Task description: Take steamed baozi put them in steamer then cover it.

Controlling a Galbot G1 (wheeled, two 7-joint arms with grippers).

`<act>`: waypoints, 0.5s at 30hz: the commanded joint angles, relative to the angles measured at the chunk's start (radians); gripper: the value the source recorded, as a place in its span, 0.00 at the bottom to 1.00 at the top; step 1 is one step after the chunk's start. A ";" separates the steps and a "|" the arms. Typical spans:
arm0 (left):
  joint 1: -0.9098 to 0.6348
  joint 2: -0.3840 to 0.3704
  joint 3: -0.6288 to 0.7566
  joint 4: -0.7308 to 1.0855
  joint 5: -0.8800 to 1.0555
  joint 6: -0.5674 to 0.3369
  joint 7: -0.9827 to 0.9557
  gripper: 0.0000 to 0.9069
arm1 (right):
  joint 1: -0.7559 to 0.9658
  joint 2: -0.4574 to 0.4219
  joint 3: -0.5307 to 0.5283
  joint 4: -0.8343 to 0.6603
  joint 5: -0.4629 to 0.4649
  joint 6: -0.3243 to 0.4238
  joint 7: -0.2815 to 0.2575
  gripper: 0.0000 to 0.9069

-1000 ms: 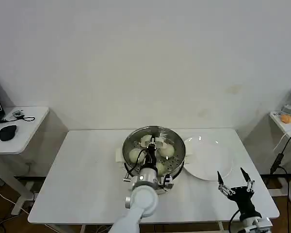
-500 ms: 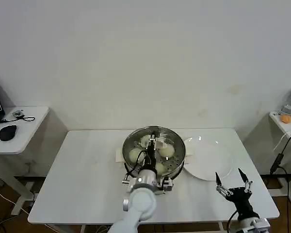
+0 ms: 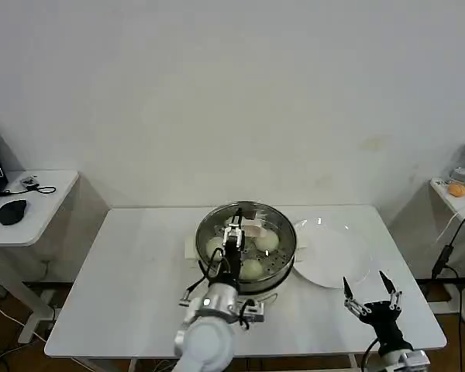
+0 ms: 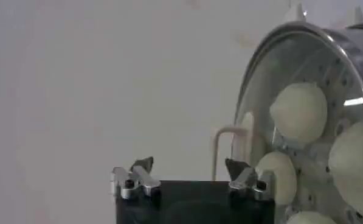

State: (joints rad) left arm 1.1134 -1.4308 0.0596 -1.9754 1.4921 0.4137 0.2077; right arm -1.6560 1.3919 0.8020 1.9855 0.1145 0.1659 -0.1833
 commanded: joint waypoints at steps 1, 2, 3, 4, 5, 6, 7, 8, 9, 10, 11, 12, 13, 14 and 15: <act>0.156 0.129 -0.171 -0.196 -0.463 -0.070 -0.166 1.00 | -0.022 -0.015 -0.013 0.010 0.021 -0.021 0.017 1.00; 0.164 0.132 -0.190 -0.193 -0.537 -0.076 -0.205 1.00 | -0.026 -0.018 -0.015 0.012 0.025 -0.023 0.019 1.00; 0.194 0.141 -0.219 -0.193 -0.730 -0.106 -0.283 1.00 | -0.038 -0.025 -0.017 0.017 0.029 -0.027 0.022 1.00; 0.214 0.140 -0.260 -0.191 -0.914 -0.141 -0.318 1.00 | -0.045 -0.031 -0.018 0.022 0.041 -0.030 0.025 1.00; 0.233 0.137 -0.303 -0.186 -1.061 -0.198 -0.367 1.00 | -0.050 -0.035 -0.018 0.026 0.046 -0.030 0.026 1.00; 0.252 0.132 -0.341 -0.168 -1.222 -0.255 -0.411 1.00 | -0.059 -0.041 -0.016 0.029 0.053 -0.029 0.027 1.00; 0.264 0.129 -0.384 -0.151 -1.377 -0.336 -0.432 1.00 | -0.062 -0.043 -0.015 0.030 0.051 -0.026 0.027 1.00; 0.275 0.130 -0.407 -0.132 -1.451 -0.382 -0.447 1.00 | -0.065 -0.045 -0.014 0.030 0.049 -0.025 0.026 1.00; 0.297 0.131 -0.450 -0.106 -1.563 -0.438 -0.460 1.00 | -0.070 -0.045 -0.015 0.031 0.049 -0.024 0.027 1.00; 0.314 0.127 -0.499 -0.091 -1.627 -0.489 -0.455 1.00 | -0.075 -0.044 -0.017 0.033 0.047 -0.022 0.027 1.00; 0.333 0.124 -0.537 -0.076 -1.674 -0.552 -0.466 1.00 | -0.078 -0.043 -0.019 0.034 0.043 -0.021 0.026 1.00; 0.355 0.122 -0.573 -0.072 -1.691 -0.549 -0.457 1.00 | -0.083 -0.042 -0.023 0.036 0.037 -0.020 0.025 1.00; 0.375 0.127 -0.604 -0.069 -1.704 -0.556 -0.457 1.00 | -0.087 -0.041 -0.027 0.037 0.035 -0.019 0.026 1.00; 0.392 0.131 -0.618 -0.065 -1.736 -0.574 -0.465 1.00 | -0.089 -0.040 -0.030 0.038 0.034 -0.018 0.026 1.00; 0.408 0.130 -0.638 -0.064 -1.759 -0.565 -0.462 1.00 | -0.094 -0.040 -0.032 0.038 0.033 -0.016 0.025 1.00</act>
State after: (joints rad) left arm 1.3255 -1.3329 -0.2357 -2.0728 0.7276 0.1612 -0.0761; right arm -1.7147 1.3616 0.7826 2.0162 0.1433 0.1500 -0.1628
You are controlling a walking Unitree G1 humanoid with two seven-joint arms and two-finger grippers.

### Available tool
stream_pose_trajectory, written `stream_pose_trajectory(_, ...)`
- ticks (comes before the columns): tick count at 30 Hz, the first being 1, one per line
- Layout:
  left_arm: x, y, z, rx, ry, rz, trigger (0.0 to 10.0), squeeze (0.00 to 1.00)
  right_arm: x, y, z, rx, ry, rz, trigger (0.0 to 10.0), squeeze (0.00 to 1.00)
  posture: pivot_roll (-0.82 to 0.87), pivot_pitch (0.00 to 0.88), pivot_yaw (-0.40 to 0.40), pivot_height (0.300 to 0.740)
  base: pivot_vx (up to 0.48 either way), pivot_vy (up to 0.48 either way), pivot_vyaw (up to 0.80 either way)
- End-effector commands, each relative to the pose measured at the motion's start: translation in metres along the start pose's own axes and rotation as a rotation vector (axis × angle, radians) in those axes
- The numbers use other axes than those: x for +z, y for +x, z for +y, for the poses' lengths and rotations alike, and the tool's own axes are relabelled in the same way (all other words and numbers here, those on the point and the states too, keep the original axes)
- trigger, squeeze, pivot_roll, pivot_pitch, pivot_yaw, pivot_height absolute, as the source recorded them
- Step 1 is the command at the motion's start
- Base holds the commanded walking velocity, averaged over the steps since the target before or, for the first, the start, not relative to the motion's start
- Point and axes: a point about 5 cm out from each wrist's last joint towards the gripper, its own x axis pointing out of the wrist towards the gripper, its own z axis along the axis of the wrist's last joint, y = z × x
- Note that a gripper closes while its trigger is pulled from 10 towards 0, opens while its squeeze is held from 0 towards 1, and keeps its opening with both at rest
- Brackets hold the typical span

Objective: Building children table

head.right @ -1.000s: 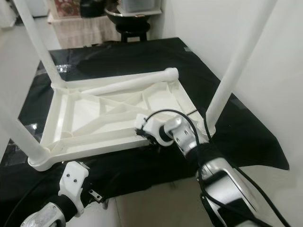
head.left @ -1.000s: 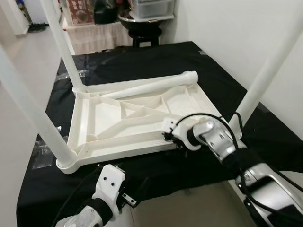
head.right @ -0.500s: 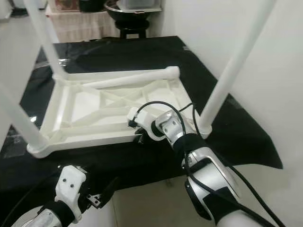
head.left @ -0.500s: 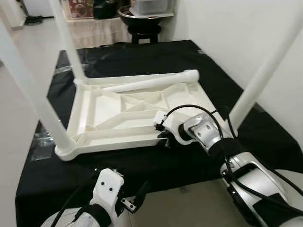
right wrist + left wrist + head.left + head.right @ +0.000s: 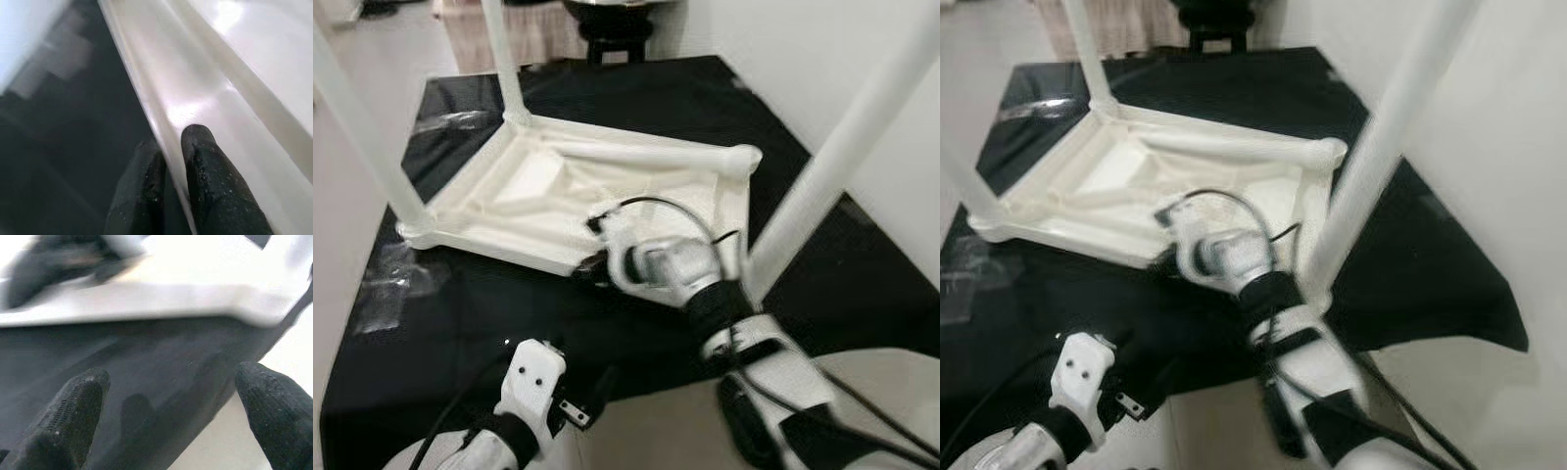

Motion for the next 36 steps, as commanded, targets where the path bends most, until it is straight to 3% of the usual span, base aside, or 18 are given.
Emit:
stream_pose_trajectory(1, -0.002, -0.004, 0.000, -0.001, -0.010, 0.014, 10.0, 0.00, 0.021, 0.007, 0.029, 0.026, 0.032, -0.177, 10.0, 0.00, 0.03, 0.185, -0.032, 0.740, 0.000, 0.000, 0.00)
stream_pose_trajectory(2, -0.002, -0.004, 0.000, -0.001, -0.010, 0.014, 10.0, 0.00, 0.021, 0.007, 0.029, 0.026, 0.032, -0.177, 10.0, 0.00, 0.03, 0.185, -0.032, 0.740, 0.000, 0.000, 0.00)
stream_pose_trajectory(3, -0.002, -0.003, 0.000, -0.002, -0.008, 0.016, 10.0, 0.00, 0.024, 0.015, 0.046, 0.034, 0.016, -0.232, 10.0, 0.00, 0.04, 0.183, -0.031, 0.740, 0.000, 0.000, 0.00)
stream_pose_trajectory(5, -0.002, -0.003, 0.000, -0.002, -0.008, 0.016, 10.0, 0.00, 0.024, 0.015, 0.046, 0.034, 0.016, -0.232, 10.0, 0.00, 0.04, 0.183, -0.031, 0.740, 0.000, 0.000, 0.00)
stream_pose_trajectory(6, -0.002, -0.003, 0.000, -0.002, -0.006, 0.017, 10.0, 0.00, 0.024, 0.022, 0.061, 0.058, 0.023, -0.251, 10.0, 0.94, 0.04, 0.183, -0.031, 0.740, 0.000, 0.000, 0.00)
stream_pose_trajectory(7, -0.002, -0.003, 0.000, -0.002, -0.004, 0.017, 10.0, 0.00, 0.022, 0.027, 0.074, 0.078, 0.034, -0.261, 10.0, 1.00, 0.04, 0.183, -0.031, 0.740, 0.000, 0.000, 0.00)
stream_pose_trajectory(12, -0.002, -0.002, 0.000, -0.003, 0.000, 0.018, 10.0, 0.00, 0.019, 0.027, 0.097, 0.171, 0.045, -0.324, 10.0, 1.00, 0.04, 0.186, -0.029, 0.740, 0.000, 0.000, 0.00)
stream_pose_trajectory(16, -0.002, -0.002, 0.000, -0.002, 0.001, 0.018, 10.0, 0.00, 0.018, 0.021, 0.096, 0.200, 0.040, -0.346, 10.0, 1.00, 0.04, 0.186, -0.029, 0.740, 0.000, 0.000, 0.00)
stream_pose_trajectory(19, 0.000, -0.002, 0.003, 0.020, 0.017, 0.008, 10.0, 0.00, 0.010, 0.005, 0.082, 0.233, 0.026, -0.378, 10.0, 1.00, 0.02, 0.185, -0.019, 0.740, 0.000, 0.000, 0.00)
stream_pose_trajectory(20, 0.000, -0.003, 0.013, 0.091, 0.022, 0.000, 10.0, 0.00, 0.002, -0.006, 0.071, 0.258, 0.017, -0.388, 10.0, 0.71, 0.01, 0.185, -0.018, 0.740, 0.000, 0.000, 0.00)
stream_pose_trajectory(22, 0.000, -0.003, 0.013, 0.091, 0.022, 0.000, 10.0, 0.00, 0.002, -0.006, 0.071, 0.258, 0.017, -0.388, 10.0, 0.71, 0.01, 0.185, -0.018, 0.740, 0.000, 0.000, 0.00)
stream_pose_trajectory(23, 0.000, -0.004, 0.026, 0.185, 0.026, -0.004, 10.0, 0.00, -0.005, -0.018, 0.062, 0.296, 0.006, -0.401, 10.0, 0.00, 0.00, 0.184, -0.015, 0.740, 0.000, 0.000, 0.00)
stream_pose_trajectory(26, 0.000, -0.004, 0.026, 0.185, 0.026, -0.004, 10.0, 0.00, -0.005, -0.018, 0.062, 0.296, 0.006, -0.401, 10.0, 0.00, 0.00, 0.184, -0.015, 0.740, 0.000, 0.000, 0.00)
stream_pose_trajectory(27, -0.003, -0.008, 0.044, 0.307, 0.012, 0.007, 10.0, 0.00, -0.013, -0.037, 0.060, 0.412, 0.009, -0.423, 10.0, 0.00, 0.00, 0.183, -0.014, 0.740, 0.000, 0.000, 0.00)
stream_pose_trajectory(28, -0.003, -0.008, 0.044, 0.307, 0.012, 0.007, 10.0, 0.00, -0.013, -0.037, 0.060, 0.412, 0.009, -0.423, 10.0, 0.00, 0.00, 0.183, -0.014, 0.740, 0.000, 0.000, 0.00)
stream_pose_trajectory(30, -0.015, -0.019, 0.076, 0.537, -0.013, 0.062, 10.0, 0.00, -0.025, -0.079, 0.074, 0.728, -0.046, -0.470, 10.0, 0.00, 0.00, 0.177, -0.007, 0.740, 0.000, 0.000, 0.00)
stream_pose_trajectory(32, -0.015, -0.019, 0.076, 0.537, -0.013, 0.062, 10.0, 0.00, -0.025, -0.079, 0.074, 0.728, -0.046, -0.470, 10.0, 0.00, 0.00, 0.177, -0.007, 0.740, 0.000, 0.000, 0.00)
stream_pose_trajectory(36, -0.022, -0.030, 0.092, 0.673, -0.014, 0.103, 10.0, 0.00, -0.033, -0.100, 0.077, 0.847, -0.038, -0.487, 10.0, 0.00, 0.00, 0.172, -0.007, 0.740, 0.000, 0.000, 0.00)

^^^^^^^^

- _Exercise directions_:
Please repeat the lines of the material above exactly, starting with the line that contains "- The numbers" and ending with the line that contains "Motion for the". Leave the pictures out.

- _Expected answer_:
- The numbers use other axes than those: x for +z, y for +x, z for +y, for the poses' lengths and rotations alike, and the tool's own axes are relabelled in the same way (all other words and numbers here, those on the point and the states too, keep the original axes)
- trigger, squeeze, pivot_roll, pivot_pitch, pivot_yaw, pivot_height absolute, as the source recorded them
- Step 1 is the command at the motion's start
- Base holds the commanded walking velocity, averaged over the steps since the target before or, for the first, the start, not relative to the motion's start
- Point and axes: a point about 5 cm out from each wrist's last joint towards the gripper, its own x axis pointing out of the wrist towards the gripper, its own z axis along the axis of the wrist's last joint, y = z × x
- Note that a gripper closes while its trigger is pulled from 10 towards 0, opens while its squeeze is held from 0 towards 1, and keeps its opening with both at rest
- Brackets hold the typical span

Objective: Building children table

head.right @ -1.000s: 
head.left @ -1.000s: 
head.right @ -0.500s: 
head.left @ -0.500s: 
right wrist + left wrist + head.left + head.right @ +0.000s: 

Motion for the next 36 steps, as commanded, targets where the path bends most, until it is straight to 3% of the usual span, base aside, or 18 are given.

This completes the answer.